Jayme Odgers (born 1939) was an artist, photographer and graphic designer. He was best known for his new wave design and experimental collage photography of the 1980s.

== Biography ==

Jayme Odgers graduated from Los Angeles’ Art Center College of Design with a bachelor's degree in Art in 1962. After graduating, and later became Paul Rand's assistant.

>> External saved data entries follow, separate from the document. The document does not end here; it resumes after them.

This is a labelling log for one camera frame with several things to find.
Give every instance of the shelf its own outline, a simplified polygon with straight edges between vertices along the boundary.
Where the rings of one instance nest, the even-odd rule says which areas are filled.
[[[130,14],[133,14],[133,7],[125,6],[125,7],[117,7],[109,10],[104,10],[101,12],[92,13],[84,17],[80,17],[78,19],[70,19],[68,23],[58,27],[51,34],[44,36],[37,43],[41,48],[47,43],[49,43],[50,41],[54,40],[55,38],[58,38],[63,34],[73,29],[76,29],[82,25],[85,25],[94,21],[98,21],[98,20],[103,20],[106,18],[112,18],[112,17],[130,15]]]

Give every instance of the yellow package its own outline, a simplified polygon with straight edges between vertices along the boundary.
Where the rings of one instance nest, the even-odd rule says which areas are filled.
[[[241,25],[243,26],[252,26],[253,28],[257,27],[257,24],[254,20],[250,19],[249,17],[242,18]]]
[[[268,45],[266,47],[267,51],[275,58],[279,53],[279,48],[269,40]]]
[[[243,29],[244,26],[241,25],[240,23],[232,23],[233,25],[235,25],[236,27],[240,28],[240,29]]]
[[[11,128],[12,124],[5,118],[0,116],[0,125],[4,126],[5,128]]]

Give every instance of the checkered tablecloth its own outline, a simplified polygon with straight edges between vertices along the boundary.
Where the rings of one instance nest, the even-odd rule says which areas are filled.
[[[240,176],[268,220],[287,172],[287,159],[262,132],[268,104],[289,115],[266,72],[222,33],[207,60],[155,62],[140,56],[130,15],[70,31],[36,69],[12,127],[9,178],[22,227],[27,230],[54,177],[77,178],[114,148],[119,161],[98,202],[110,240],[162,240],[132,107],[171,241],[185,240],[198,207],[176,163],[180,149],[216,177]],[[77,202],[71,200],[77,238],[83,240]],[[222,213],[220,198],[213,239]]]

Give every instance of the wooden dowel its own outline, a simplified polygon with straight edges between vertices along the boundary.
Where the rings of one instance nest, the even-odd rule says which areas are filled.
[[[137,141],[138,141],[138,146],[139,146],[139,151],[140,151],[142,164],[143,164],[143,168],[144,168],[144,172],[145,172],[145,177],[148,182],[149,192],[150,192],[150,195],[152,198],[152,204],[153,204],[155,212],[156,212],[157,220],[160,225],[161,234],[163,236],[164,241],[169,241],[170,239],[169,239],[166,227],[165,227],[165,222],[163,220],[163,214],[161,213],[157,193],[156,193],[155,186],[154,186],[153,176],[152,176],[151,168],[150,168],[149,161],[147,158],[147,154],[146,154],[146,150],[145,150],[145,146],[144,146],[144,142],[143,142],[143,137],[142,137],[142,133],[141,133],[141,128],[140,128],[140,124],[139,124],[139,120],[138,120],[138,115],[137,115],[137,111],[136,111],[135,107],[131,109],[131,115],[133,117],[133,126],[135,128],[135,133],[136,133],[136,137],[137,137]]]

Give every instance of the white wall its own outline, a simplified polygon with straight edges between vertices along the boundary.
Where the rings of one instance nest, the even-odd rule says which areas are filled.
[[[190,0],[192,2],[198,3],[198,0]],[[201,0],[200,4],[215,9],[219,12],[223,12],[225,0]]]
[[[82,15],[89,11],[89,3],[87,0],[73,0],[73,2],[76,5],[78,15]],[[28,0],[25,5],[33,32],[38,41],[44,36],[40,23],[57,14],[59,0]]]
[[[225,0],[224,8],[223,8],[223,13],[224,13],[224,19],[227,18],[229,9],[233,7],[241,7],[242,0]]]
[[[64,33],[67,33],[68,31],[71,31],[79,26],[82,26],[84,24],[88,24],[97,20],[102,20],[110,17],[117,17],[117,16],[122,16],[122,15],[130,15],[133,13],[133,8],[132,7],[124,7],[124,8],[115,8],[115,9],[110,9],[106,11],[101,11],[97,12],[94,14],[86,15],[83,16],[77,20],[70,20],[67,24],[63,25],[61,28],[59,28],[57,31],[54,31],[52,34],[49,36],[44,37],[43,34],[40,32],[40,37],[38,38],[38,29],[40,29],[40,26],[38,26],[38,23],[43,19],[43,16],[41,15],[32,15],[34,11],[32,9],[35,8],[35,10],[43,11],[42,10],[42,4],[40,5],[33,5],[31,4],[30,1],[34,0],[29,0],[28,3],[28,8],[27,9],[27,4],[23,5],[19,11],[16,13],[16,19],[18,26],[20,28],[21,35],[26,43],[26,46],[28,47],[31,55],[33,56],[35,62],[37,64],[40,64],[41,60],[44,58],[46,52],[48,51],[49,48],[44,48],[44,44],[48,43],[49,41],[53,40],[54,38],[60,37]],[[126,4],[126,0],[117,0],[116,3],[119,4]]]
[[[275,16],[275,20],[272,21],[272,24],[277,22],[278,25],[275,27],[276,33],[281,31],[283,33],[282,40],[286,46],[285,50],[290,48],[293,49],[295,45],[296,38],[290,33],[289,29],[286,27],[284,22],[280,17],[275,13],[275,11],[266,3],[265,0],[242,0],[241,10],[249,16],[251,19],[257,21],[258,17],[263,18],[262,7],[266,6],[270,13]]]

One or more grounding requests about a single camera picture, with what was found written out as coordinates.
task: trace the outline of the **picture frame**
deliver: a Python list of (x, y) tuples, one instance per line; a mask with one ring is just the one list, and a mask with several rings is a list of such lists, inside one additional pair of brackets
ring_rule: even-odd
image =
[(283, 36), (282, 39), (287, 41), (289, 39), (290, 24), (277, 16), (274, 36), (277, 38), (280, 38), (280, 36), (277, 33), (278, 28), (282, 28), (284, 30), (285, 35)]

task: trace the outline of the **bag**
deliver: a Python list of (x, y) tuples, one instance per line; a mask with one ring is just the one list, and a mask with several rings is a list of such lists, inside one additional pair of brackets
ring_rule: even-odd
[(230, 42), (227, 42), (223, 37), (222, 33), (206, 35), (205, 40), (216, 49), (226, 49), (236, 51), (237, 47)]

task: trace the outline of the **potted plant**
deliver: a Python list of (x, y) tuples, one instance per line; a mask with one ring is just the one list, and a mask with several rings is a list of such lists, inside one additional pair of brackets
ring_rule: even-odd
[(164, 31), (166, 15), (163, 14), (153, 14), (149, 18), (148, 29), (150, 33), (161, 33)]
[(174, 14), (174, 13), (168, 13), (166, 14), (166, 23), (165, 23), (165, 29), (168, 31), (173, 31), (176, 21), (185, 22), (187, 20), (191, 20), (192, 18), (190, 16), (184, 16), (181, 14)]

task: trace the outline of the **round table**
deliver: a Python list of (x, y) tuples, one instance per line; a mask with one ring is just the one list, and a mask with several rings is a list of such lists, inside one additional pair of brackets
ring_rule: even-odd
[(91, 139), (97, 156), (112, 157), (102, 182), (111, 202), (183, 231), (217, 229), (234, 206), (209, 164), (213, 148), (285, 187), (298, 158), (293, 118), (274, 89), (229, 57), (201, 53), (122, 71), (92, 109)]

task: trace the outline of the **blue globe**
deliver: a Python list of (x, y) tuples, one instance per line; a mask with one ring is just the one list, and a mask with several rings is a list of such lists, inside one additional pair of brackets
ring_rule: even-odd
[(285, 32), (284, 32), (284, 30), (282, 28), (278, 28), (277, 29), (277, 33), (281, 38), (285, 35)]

In the late 1970s Jayme Odgers played an instrumental role in establishing a new look for California design, work that was included in the exhibition Pacific Waves at the Museo Fortuny in Venice, Italy. In the 1980s, he worked with April Greiman to create posters for the 1984 Summer Olympics and the 100th anniversary of the Swiss publisher Thieme. Odgers' work has been shown at the Museum of Modern Art in San Francisco, the Brooklyn Museum, the Arco Center for the Visual Arts and the Montreal Museum of Fine Arts. Examples were included in the Walker Art Center's landmark show, Posters of the Centuries: Design of the Avant Garde, and reside in the permanent collections of the Smithsonian Cooper-Hewitt National Design Museum, Victoria and Albert Museum and The White House. He has amassed over 100 design awards, including gold medals from the Art Directors Clubs of New York and Los Angeles, and an international Typomundus Award for typography. Odgers' work is also included in the permanent collection of LACMA.